#### WORK TO COMPLETE:
Return the data below exactly, but only from the line containing "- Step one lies" through the line containing "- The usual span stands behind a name", with both of those lines included.

#### DATA SHOWN:
======

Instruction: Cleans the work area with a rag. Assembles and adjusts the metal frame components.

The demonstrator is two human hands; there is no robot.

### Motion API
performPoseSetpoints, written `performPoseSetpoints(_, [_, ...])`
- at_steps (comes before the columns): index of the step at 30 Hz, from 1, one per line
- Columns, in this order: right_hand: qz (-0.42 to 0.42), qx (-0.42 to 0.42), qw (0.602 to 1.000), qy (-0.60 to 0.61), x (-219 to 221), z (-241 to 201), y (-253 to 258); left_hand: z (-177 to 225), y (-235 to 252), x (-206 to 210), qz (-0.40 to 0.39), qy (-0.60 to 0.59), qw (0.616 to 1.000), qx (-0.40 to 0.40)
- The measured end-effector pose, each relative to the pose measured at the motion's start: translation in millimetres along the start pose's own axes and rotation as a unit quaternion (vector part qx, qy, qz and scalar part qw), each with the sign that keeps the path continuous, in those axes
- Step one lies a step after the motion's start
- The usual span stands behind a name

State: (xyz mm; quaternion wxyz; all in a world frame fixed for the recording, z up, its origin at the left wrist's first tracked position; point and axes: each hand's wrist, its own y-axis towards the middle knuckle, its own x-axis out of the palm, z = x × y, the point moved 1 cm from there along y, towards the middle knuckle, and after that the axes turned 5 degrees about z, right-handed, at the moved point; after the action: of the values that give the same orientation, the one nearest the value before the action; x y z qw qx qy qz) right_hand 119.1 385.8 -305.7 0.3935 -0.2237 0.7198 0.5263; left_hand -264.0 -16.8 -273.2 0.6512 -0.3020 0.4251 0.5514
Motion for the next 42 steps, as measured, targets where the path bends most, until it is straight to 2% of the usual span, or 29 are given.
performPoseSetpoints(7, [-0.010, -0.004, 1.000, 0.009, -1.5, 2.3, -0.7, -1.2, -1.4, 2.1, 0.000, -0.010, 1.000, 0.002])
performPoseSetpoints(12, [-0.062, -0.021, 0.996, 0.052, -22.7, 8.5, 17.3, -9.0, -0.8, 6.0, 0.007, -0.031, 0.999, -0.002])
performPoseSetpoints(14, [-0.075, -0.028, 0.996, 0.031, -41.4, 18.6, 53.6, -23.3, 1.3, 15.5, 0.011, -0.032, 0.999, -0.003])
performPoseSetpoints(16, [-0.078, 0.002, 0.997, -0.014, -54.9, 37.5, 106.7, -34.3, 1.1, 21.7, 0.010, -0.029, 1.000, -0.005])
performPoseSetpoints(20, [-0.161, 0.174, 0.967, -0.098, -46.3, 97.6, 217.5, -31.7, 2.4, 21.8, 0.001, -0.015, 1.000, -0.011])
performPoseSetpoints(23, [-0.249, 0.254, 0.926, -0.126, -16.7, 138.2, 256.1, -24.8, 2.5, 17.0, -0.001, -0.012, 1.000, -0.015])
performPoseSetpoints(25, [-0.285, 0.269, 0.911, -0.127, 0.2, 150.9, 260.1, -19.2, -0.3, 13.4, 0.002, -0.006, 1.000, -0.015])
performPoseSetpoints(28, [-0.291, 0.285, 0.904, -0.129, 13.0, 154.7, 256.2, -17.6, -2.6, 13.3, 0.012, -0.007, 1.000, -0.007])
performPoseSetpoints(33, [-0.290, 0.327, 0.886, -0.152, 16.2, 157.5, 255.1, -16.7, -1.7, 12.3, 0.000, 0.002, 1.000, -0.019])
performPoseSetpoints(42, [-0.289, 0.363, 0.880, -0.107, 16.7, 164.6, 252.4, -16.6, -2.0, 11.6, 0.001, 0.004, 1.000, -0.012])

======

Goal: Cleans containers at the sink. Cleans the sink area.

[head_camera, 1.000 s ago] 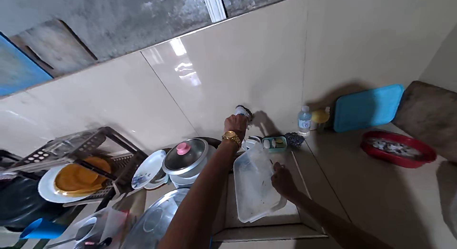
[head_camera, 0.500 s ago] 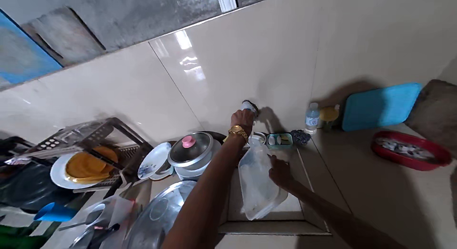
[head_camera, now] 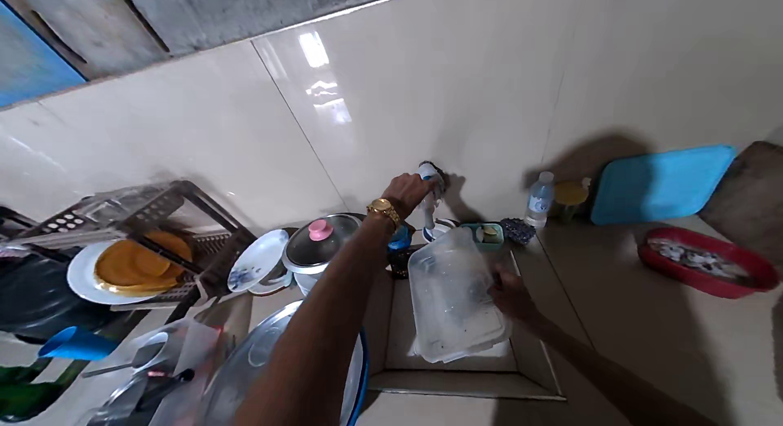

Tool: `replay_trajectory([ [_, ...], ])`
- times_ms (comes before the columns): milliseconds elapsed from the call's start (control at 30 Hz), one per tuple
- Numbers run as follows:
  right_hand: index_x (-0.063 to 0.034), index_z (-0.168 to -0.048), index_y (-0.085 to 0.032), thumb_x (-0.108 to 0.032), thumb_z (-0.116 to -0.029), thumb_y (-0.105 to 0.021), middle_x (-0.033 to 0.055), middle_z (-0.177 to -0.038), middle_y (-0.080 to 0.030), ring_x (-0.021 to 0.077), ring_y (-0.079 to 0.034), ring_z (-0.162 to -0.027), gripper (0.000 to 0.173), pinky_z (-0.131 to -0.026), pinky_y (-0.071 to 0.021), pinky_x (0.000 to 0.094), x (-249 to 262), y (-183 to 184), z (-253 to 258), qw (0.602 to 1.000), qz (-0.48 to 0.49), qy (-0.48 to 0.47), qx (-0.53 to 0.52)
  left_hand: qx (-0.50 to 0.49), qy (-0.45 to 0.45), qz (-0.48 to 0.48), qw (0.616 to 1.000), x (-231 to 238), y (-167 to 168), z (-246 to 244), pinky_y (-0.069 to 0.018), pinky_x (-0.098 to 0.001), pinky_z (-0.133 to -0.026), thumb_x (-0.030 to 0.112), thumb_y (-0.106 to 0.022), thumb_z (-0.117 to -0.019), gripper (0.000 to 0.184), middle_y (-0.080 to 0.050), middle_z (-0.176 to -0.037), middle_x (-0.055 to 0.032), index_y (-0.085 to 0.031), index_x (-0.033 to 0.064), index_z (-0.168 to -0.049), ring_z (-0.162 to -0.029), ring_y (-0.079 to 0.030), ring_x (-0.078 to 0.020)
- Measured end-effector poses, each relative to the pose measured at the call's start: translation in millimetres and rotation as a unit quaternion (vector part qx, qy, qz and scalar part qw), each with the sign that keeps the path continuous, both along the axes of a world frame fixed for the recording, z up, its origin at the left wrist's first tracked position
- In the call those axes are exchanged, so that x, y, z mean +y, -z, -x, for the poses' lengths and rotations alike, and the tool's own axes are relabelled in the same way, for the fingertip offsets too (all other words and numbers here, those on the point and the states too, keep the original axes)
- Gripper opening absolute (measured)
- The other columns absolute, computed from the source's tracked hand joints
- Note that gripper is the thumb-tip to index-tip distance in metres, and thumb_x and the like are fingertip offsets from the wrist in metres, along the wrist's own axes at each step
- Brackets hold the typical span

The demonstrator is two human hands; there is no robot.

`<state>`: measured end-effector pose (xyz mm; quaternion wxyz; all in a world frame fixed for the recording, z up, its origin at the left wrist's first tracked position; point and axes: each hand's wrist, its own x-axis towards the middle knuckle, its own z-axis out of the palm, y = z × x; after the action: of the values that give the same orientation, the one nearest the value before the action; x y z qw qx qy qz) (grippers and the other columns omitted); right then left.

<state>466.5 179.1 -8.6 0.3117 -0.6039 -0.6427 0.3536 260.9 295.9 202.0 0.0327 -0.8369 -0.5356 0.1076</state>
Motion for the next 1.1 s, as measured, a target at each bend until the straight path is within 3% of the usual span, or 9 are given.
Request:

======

#### RESULT:
- Step one lies a step after the motion's start
- The usual span stands behind a name

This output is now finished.